Una buena parte de los problemas asociados con los desplazamientos domicilio-trabajo se debe al modelo de organización territorial, a la disposición de las actividades productivas y residenciales. No cabe duda que las relaciones entre vivienda y lugar de trabajo han evolucionado significativamente en el último siglo. En la época preindustrial la mezcla de actividades productivas y reproductivas configuraba una ciudad de cercanía, con viajes cortos donde la mayoría de los desplazamientos al trabajo se realizaban caminando.
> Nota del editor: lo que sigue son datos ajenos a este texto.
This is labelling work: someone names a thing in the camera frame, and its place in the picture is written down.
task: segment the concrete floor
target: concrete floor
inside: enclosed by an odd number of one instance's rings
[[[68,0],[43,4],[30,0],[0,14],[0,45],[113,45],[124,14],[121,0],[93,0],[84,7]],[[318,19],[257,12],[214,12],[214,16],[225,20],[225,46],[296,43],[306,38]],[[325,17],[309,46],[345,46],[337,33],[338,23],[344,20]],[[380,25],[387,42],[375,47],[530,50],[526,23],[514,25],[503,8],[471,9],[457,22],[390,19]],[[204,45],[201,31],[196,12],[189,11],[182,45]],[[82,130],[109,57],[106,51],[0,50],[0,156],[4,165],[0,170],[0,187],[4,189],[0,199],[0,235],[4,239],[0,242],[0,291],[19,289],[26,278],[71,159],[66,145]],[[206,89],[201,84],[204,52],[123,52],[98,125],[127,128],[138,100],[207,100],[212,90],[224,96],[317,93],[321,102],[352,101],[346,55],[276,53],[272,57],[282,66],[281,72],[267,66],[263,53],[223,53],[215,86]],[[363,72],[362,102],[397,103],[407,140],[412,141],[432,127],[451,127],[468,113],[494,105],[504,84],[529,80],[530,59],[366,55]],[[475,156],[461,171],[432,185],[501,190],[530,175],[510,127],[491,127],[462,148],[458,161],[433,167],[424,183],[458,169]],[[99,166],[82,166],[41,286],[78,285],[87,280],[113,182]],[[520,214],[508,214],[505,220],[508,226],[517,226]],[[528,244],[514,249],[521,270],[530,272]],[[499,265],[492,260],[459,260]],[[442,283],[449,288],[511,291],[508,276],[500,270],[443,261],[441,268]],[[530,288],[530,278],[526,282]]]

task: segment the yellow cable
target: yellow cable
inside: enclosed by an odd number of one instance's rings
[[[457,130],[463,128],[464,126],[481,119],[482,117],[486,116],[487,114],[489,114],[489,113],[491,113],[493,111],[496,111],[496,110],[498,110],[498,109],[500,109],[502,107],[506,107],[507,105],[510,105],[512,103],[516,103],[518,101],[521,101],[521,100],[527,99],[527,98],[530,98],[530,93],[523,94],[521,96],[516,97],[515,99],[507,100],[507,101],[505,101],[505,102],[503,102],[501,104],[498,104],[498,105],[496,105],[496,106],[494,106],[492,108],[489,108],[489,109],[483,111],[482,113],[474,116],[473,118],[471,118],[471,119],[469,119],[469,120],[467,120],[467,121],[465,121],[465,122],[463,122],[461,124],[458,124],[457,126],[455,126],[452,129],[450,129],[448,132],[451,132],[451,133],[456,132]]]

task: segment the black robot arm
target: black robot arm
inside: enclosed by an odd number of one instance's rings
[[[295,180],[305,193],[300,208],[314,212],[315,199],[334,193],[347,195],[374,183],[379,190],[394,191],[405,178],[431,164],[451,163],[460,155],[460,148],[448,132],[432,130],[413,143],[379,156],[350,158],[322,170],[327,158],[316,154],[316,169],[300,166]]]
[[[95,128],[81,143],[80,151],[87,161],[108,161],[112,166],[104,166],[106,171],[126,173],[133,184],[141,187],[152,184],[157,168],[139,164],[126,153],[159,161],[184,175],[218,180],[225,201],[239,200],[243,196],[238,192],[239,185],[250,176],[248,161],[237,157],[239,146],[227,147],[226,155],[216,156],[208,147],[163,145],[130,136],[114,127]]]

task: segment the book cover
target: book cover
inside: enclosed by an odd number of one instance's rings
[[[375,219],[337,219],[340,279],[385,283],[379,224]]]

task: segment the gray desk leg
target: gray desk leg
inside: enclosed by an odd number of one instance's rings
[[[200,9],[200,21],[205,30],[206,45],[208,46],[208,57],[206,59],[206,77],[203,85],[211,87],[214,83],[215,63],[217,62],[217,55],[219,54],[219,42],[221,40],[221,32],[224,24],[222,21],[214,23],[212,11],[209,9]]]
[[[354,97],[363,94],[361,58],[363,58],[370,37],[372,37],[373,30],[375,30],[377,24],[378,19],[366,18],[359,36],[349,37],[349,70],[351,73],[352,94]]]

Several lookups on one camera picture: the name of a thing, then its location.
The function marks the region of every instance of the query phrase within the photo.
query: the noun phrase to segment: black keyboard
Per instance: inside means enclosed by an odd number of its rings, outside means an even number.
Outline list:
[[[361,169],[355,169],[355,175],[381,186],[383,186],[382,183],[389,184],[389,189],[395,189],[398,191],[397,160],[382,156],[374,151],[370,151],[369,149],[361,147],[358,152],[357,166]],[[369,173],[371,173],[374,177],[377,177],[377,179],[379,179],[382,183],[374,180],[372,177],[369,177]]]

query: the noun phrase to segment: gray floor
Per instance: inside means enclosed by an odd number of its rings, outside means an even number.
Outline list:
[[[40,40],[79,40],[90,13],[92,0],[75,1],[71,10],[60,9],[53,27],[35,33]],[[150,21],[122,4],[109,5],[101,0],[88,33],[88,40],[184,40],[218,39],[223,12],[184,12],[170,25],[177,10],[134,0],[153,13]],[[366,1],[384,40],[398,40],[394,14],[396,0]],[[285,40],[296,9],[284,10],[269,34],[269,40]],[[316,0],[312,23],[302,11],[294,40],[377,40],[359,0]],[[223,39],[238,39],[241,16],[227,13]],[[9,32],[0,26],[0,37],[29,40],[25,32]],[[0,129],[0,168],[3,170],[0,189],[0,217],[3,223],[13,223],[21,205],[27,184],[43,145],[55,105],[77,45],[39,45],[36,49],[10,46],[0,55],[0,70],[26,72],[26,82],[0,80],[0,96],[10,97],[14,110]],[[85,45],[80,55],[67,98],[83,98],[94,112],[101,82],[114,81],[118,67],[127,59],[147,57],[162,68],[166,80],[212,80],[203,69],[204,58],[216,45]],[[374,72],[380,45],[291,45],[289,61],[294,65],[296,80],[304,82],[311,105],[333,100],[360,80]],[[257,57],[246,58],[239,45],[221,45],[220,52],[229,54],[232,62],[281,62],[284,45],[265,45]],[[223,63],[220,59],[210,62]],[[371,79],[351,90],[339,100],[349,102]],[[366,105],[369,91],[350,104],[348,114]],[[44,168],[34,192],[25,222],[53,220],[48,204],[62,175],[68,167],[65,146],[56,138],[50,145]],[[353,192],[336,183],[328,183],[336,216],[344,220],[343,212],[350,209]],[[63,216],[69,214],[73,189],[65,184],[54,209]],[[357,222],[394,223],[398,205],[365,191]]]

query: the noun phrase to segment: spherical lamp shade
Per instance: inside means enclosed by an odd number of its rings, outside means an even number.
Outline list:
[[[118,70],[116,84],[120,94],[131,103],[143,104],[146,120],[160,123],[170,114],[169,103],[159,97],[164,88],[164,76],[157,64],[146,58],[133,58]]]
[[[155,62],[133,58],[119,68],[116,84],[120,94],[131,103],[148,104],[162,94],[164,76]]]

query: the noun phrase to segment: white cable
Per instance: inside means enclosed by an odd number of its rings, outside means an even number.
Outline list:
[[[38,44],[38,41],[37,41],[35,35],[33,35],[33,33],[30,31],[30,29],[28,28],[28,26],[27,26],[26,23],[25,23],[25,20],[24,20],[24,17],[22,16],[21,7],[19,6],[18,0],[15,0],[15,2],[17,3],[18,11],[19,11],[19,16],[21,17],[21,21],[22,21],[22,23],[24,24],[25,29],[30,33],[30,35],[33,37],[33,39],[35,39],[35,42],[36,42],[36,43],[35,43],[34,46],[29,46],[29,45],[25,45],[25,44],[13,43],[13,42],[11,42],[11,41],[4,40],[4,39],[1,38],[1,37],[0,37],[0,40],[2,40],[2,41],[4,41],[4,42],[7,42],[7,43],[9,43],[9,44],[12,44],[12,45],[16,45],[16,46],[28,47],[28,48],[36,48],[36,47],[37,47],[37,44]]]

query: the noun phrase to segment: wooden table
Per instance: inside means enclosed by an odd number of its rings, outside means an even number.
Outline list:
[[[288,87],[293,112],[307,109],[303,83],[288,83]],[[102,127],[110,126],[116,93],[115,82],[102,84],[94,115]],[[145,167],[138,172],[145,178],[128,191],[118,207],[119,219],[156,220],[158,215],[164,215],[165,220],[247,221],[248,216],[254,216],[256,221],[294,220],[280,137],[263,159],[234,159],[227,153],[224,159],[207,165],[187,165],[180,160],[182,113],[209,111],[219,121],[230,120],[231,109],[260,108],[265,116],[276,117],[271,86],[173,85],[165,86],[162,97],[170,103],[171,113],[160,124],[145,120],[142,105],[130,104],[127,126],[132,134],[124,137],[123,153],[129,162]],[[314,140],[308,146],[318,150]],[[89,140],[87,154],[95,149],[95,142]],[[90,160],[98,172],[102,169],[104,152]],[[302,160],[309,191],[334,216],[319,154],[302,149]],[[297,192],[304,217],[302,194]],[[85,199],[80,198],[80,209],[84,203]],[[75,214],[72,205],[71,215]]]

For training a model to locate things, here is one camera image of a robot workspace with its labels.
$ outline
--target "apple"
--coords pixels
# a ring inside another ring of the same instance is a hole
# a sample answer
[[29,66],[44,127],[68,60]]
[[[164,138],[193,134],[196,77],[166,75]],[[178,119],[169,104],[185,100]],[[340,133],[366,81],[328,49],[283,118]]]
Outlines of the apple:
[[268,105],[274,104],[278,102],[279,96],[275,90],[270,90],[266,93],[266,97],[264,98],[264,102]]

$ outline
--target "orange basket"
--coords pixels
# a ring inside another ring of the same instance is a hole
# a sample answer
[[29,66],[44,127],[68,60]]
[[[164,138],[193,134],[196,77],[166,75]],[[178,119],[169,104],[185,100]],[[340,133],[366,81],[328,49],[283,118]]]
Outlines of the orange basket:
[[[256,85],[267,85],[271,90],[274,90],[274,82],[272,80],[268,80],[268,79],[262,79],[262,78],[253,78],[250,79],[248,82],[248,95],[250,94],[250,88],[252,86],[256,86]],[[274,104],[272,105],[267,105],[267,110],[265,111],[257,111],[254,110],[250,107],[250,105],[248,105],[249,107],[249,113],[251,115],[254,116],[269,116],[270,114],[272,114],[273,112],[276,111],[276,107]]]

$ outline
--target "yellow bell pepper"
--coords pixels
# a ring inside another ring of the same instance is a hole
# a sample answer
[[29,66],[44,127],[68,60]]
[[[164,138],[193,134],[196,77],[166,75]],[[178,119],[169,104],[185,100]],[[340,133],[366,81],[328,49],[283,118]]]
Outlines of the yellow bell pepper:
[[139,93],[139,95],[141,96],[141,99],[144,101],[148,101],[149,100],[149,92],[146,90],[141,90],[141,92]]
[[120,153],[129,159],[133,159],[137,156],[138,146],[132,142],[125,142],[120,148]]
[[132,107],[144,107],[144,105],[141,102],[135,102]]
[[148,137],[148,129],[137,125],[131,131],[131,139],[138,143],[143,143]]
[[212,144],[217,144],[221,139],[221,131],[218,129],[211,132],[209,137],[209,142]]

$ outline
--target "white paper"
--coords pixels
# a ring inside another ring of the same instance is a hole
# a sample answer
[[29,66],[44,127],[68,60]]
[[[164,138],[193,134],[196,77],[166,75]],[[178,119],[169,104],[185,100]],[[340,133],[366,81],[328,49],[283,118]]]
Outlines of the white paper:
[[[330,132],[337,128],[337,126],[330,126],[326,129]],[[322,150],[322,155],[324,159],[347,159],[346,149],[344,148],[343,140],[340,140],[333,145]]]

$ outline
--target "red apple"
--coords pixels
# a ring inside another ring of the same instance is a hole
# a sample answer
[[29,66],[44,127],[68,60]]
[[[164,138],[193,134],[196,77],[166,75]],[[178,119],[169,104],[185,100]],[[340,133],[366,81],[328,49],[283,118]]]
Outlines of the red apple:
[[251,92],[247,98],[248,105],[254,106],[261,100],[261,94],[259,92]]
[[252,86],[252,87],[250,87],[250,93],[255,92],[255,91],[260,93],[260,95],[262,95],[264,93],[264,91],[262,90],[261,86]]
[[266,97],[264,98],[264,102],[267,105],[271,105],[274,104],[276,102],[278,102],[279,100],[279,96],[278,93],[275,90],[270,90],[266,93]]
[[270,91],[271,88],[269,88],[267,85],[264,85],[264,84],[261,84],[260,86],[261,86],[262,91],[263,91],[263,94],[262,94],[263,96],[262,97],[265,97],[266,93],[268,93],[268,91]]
Será a partir de la aparición de la ciudad industrial, con las primeras fábricas textiles y siderúrgicas a lo largo del XIX y con los avances en el transporte, cuando se facilitará un desarrollo del proceso urbanizador que genera núcleos de mayor tamaño. En ese momento comienza una incipiente segregación entre la residencia y los espacios del trabajo, pero de forma puntual. La aparición a finales del XIX de sistemas de transporte colectivo de tracción eléctrica (tranvías, metros) en los principales núcleos urbanos permite garantizar el acceso diario domicilio-trabajo. Por aquel entonces, los desplazamientos hasta la fábrica seguían siendo cortos, inferiores a los 5 kilómetros. Los trabajadores residían aún en torno a las fábricas, y sólo los empleados más cualificados podían vivir alejados y pagar los transportes públicos.
A principios del siglo XX, el modelo territorial se mantiene prácticamente igual, con pequeños crecimientos urbanos donde ya se concentraba la actividad económica. El desplazamiento al trabajo era seguro y escasamente contaminante. Es el momento en que aparecen los ensanches y los proyectos de reforma interior en las ciudades. La presencia del automóvil condicionará la configuración urbana que a partir de ahora se apoya en la creación de nuevas infraestructuras para el coche.
En los años treinta se amplía el radio urbano al incorporar los espacios periféricos donde se localizaba el tejido industrial que crecían de forma desordenada. Comienzan a calar las ideas del urbanismo racionalista que preveían la zonificación espacial, la creación de accesos y rondas. Planteamientos que no serán retomados hasta la época del desarrollismo franquista de los años sesenta que reflejará los nuevos escenarios productivos y territoriales.
La Ley del Suelo de 1956 ordena el territorio y el espacio urbano en unidades de ejecución, polígonos industriales y residenciales, que se localizan separados y alejados de la trama existente. A partir de entonces los trabajadores recorren distancias cada vez más prolongadas para ir desde casa a la empresa. El transporte público tiene un funcionamiento deficiente y las grandes compañías facilitan la accesibilidad de sus empleados a través de las «rutas» de empresa. Paralelamente la expansión del automóvil llega también a una parte de la clase trabajadora que diariamente utiliza el vehículo privado; estos nuevos conductores colaboran a aumentar la congestión de las áreas urbanas, congestión que a su vez impide el funcionamiento eficiente del transporte colectivo. Comienza en este momento un círculo vicioso que a principios del siglo XXI no parece tener solución.
A partir de los años ochenta el modelo urbanístico pasa a ordenarse desde la escala regional. Las distancias se incrementan aún más, a partir de ahora la localización del trabajo y de la residencia pueden estar en otro municipio e incluso en otra provincia. El territorio acoge a empresas deslocalizadas y las residencias cada vez se encuentran más distantes y dispersas.
En el mundo del trabajo, los nuevos esquemas de organización productiva buscan la reducción generalizada de costes, lo que ha llevado al empresariado a buscar mecanismos para lograr la desaparición de las rutas de empresa a través del ofrecimiento de plazas de aparcamiento a sus trabajadores. Por otro lado, los cambios de usos del suelo en las zonas urbanas y las suculentas plusvalías que se generan con los terrenos de las antiguas industrias periféricas, pero ahora muy céntricas, hacen que los empresarios vendan estos suelos recalificados y adquieran otros en zonas más alejadas y mal comunicadas por transporte público.
La llegada de las nuevas tecnologías de la información, presentadas en muchas ocasiones como un factor que permitiría reducir los viajes al trabajo, ha tenido resultados bien diferentes colaborando al incremento de la movilidad motorizada, ahora transformada en conexiones a mayores distancias que hace unas décadas.
Como consecuencia de este nuevo panorama en las relaciones laborales y de transporte, los impactos socioambientales son de una mayor dimensión. Un modelo de movilidad al trabajo basado en los desplazamientos diarios en vehículo privado genera: más riesgo de accidentes in itínere, más contaminación, mayor demanda de infraestructuras, más consumo energético y ocupación de territorio.